The RING is an object storage infrastructure based on a set of X86 server nodes that store objects, not files or blocks, and can operate in parallel.

Scality has produced what it calls a "production-grade Hadoop storage implementation" using CDMI, the cloud-oriented data management standard for cloud storage developed and promoted by the SNIA. CDMI support by vendors started slowly but is picking up pace.

Scality has replaced the Hadoop Name Node server with its own metadata architecture, and thereby eliminated the single-point-of-failure in Hadoop’s architecture. The company says its Hadoop implementation of Hadoop enables in-place processing, compute on the storage node itself, and significantly reduces the need for data transfer by being able to share data location with the Job Tracker.

Scality says that its RING's erasure coding means any Hadoop hardware overhead due to replication is obviated. Also "users can write and read files through a standard file system, and at the same time process the content with Hadoop, without needing to load the files through HDFS, the Hadoop Distributed File System".

Jerome Lecat, Scality's CEO, said: "We have contributed our Hadoop solution to the CDMI community, ensuring that it can be used with any CDMI-compatible storage. … Our CDMI framework can read data directly from our scale-out file system, it is not necessary to do an HDFS ingest prior to performing a MapReduce job.”

The Scality offering is compatible with, and has been tested with, Hortonworks HDP 1.0 and Cloudera CDH4 - it doesn't appear that Scality is looking to replace or compete with existing Hadoop distributions.
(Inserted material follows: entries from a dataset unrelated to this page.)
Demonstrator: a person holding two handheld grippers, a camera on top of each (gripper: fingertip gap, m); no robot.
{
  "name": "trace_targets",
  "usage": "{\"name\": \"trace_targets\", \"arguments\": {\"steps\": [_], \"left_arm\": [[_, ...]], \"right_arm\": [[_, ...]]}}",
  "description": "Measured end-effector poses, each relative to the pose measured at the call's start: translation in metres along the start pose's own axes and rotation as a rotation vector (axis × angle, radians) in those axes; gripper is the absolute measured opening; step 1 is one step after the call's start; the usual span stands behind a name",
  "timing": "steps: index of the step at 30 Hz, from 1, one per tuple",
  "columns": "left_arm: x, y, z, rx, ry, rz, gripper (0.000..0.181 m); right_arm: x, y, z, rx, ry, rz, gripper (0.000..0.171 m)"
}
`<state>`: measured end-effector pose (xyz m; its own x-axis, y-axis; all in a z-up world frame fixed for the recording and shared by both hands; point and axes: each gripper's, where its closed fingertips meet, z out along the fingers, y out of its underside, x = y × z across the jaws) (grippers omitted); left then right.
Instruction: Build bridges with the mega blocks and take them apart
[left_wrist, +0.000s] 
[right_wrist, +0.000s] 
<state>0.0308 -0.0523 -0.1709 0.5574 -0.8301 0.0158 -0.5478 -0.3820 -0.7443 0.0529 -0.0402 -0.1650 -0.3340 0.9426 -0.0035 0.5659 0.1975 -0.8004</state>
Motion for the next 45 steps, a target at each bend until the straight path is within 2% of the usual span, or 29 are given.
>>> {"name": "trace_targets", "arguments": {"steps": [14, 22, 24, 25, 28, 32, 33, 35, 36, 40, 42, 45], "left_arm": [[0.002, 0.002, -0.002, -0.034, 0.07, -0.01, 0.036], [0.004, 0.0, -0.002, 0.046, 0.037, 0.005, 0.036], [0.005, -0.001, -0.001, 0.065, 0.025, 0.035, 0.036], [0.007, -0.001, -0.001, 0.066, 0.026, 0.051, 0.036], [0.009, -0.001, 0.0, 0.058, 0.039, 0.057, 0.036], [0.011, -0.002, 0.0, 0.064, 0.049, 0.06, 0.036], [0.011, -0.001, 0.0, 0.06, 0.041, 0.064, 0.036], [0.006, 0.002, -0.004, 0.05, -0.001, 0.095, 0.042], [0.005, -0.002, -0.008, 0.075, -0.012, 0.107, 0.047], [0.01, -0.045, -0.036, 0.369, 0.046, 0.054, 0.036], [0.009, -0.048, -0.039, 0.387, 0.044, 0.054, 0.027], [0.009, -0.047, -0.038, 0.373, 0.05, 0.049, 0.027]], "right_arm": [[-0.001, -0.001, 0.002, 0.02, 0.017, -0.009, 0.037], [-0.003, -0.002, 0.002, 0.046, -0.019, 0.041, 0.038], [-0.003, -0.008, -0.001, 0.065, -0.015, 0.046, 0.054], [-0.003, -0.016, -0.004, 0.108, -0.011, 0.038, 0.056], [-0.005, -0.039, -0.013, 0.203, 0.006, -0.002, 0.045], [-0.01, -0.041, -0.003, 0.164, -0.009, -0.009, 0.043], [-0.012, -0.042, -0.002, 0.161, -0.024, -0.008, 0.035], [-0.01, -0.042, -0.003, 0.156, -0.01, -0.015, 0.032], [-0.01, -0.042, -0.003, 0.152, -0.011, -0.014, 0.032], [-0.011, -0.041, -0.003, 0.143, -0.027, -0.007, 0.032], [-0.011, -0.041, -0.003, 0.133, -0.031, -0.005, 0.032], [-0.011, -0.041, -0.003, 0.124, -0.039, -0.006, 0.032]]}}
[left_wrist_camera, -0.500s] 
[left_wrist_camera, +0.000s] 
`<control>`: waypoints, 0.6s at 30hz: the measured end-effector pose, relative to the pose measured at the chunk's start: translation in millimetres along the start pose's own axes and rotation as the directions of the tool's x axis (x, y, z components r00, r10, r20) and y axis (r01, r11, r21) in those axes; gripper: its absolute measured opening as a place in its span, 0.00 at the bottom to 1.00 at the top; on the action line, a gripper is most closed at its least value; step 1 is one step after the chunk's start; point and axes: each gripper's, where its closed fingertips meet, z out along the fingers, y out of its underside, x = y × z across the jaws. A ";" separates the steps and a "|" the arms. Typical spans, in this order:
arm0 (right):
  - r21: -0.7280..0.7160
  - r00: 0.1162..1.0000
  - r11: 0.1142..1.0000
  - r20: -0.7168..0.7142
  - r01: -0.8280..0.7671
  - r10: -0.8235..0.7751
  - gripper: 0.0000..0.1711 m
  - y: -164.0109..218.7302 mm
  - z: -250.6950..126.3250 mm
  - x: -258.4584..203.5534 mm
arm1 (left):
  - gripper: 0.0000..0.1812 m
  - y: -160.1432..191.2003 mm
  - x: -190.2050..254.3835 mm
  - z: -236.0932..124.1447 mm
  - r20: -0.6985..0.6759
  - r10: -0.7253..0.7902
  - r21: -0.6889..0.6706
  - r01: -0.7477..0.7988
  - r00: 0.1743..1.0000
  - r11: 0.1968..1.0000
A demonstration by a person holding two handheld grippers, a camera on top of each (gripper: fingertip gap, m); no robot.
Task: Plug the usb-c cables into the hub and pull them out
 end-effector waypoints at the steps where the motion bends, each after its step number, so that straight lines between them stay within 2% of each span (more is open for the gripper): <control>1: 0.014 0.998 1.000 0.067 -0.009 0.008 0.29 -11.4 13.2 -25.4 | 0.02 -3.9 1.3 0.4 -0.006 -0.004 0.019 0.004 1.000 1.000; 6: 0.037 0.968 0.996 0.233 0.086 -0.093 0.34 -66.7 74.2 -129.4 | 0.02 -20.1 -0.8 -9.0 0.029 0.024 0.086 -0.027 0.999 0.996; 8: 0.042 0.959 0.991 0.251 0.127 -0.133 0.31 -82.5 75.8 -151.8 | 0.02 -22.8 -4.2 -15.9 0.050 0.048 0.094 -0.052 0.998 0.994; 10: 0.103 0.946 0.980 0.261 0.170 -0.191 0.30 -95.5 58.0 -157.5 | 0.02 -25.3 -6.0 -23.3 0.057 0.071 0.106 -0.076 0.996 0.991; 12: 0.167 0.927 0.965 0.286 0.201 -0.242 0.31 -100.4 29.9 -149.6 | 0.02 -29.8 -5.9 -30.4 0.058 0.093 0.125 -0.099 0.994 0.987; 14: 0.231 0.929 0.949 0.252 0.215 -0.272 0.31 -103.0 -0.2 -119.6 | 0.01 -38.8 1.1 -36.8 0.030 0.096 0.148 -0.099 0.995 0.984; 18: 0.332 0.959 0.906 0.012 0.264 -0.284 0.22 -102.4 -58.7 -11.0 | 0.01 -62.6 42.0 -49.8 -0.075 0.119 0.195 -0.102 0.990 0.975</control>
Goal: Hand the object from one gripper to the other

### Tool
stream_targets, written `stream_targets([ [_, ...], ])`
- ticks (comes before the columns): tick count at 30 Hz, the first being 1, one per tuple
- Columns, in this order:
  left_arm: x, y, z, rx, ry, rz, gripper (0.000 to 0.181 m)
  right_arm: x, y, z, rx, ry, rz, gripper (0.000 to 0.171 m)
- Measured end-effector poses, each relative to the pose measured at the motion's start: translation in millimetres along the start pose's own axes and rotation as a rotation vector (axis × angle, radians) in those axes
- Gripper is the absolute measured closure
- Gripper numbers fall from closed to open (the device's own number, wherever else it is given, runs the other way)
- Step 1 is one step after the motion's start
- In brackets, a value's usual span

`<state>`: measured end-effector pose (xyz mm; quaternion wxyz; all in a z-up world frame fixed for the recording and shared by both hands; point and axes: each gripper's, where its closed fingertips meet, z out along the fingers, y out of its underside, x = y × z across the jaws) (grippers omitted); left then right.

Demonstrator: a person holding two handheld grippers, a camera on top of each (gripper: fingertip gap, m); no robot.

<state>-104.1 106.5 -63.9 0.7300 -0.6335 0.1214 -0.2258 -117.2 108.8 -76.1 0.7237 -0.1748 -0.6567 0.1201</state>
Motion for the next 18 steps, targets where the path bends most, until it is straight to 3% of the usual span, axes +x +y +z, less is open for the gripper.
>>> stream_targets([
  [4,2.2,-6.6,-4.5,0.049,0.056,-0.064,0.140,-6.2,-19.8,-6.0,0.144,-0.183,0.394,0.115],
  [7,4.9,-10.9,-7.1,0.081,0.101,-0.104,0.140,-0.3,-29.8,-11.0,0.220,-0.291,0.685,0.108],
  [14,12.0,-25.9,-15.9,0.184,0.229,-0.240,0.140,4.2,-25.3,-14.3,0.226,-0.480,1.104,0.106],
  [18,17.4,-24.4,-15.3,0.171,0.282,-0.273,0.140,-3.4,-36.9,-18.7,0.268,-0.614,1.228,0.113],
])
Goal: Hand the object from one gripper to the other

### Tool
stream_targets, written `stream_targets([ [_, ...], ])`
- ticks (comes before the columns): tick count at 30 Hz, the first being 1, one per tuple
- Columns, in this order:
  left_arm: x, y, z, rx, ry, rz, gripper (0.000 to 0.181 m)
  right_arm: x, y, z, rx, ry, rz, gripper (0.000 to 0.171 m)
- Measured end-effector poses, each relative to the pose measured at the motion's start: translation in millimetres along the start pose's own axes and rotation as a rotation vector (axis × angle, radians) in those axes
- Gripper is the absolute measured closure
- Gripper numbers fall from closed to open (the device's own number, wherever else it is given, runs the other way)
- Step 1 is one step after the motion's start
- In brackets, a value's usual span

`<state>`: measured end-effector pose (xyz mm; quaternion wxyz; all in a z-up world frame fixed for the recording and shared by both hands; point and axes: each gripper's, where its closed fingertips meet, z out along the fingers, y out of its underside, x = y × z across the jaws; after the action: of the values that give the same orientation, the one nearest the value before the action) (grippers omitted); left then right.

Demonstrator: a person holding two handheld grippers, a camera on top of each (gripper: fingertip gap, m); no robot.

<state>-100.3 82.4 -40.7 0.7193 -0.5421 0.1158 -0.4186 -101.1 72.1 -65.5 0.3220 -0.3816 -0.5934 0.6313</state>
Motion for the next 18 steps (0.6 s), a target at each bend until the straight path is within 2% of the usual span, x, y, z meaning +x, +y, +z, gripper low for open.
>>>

By adding a RING back end, as it were, Scality says it produces a more cost effective, easier-to-use, more resilient and higher performance Hadoop infrastructure, with users benefitting from Scality's SOFS (Scale-Out File System).

Lecat said: "Our angle is that we think that people will want to be able to do Hadoop job on 'normal' data, not just what they specifically prepared for Hadoop. In my mind, this is the very advantage of Hadoop, but it is killed by the fact that people need to do an HDFS ingest before any MapReduce job. Not with us anymore."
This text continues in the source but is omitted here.